Back in 2012, Google established Project Aristotle. The idea was to study hundreds of the company’s different teams with a view to understanding why some of them were highly successful and others failed. But whatever aspect of a team’s composition the project’s researchers considered – personality types, social interactions, technical expertise – they struggled to find any pattern, any kind of ingredient X that correlated with the success of a particular team.
That was until they made a connection with research that had been undertaken into the idea of ‘psychological safety ‘ and the work by a group of psychologists from Carnegie Mellon, M.I.T. and Union College on the concept of ‘collective intelligence’.
Put simply, the term ‘psychological safety ‘ refers to a group culture within which individual team members feel confident that any contribution they make will be considered seriously, that they won’t suffer adverse consequences for speaking up. And, as further research has indicated, this psychological safety culture has the effect of raising a team’s collective intelligence to the point where it can outperform those teams whose members have the highest individual IQs.
For the members of Project Aristotle, this was the key to making sense of their findings. Whilst, on the face of it, neither successful teams nor failing teams appeared to have any definable characteristics, in fact they did. The prevalence, or otherwise, of a psychological safety culture and a consequent higher collective intelligence.
In short, teams that exhibit high levels of mutual empathy and foster equality of contribution – regardless of what other characteristics they might exhibit – perform better.
This is a company introduction of Skinfactory co., Ltd. But the language is only Korean. If you need English version, contact me. Thanks.
http://www.tradekey.com/company/FGBEAUTY-CO-LTD-10477963.html
Back in 2012, Google established Project Aristotle. The idea was to study hundreds of the company’s different teams with a view to understanding why some of them were highly successful and others failed. But whatever aspect of a team’s composition the project’s researchers considered – personality types, social interactions, technical expertise – they struggled to find any pattern, any kind of ingredient X that correlated with the success of a particular team.
That was until they made a connection with research that had been undertaken into the idea of ‘psychological safety ‘ and the work by a group of psychologists from Carnegie Mellon, M.I.T. and Union College on the concept of ‘collective intelligence’.
Put simply, the term ‘psychological safety ‘ refers to a group culture within which individual team members feel confident that any contribution they make will be considered seriously, that they won’t suffer adverse consequences for speaking up. And, as further research has indicated, this psychological safety culture has the effect of raising a team’s collective intelligence to the point where it can outperform those teams whose members have the highest individual IQs.

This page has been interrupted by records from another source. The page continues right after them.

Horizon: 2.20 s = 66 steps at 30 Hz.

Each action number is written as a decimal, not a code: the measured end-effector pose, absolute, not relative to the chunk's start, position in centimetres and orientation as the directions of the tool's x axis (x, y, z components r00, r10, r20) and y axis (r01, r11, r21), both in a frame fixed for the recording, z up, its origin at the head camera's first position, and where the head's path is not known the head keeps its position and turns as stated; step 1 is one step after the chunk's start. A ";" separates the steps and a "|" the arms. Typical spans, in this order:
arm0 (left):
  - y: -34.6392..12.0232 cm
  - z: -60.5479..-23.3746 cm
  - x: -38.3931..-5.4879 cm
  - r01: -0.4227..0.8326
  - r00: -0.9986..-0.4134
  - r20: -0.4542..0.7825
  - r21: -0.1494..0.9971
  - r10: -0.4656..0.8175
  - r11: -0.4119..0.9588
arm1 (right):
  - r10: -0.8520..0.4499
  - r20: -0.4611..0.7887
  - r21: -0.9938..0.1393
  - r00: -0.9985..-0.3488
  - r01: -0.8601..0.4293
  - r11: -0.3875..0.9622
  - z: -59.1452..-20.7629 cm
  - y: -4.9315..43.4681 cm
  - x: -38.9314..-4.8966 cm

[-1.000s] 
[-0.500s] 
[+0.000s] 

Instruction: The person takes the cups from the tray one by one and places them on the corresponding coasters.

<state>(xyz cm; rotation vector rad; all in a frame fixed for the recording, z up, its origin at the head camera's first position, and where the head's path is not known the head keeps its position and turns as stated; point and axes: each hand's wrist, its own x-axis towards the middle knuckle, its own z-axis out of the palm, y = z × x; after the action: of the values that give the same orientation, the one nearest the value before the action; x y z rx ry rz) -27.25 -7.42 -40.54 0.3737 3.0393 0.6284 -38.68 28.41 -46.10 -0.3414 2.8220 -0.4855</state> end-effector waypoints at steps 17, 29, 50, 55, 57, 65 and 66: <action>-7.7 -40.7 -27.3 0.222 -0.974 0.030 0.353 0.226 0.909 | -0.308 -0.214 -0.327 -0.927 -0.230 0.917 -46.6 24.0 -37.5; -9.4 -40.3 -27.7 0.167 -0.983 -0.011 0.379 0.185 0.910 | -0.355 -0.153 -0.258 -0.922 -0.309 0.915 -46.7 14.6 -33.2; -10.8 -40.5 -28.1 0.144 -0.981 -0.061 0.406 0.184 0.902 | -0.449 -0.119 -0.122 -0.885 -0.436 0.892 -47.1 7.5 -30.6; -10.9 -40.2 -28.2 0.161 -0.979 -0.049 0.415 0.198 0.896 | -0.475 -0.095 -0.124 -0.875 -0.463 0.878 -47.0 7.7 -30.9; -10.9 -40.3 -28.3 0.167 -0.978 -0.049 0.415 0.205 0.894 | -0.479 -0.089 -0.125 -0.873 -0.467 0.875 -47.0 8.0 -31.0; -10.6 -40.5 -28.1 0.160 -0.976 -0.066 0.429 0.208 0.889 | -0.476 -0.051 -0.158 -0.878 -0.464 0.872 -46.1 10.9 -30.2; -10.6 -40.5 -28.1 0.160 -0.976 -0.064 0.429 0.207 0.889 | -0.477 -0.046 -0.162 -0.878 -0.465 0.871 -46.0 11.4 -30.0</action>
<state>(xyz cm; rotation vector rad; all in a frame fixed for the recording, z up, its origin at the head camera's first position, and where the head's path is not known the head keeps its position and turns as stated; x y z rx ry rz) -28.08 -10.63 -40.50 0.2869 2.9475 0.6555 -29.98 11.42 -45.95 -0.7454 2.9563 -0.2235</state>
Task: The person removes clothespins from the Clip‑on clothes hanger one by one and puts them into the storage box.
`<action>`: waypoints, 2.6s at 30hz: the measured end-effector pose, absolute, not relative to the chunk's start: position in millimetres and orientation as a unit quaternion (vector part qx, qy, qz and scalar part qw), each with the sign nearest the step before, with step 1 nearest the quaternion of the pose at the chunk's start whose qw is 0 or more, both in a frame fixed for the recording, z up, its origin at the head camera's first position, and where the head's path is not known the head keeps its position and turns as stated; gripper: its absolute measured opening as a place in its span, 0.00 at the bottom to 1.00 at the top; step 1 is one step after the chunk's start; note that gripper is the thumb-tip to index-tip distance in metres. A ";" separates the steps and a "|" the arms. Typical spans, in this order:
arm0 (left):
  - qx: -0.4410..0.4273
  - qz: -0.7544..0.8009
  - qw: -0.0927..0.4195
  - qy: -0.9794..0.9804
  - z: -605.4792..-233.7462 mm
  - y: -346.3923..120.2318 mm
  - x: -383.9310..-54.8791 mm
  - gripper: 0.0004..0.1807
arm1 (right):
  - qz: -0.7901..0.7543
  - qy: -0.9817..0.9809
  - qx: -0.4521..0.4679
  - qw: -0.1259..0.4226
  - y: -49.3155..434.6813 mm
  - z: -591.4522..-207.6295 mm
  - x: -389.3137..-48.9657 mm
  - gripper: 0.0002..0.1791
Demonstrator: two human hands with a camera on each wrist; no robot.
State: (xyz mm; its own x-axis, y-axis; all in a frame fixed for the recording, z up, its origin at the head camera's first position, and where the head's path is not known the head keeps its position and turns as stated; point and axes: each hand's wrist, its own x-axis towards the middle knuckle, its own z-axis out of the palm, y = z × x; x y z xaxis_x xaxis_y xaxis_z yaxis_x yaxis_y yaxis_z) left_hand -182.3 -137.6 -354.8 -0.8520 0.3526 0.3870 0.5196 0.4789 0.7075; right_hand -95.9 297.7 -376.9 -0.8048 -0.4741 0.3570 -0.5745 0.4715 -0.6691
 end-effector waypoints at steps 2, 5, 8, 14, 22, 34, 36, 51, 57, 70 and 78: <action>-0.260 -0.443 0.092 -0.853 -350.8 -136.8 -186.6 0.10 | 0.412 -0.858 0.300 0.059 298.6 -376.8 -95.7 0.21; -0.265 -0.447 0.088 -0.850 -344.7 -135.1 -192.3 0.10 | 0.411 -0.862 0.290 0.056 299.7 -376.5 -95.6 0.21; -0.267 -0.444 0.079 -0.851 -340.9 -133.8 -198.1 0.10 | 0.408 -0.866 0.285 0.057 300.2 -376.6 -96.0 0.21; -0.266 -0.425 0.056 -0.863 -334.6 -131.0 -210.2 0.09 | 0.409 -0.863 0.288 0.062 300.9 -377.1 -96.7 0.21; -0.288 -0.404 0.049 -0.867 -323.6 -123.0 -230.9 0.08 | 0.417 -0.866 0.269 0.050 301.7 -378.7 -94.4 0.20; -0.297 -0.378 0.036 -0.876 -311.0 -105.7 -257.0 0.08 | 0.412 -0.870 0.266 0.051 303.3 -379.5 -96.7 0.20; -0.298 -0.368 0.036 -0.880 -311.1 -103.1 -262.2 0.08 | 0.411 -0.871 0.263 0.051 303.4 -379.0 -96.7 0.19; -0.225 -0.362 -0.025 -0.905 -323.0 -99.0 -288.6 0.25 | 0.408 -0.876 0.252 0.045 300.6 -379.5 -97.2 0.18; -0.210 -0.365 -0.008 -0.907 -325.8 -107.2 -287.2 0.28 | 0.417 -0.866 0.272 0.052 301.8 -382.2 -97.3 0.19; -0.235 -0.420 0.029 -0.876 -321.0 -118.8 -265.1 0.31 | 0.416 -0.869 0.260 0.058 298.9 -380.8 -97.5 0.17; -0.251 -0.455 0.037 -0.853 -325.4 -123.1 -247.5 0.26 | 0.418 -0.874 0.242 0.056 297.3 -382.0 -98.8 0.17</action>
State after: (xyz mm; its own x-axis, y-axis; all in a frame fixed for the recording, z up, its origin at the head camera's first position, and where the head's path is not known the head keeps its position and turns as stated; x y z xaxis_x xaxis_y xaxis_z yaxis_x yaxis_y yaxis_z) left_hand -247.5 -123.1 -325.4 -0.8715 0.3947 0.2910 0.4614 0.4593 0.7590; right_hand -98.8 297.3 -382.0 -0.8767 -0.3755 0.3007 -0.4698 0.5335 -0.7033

For the members of Project Aristotle, this was the key to making sense of their findings. Whilst, on the face of it, neither successful teams nor failing teams appeared to have any definable characteristics, in fact they did. The prevalence, or otherwise, of a psychological safety culture and a consequent higher collective intelligence.
In short, teams that exhibit high levels of mutual empathy and foster equality of contribution – regardless of what other characteristics they might exhibit – perform better.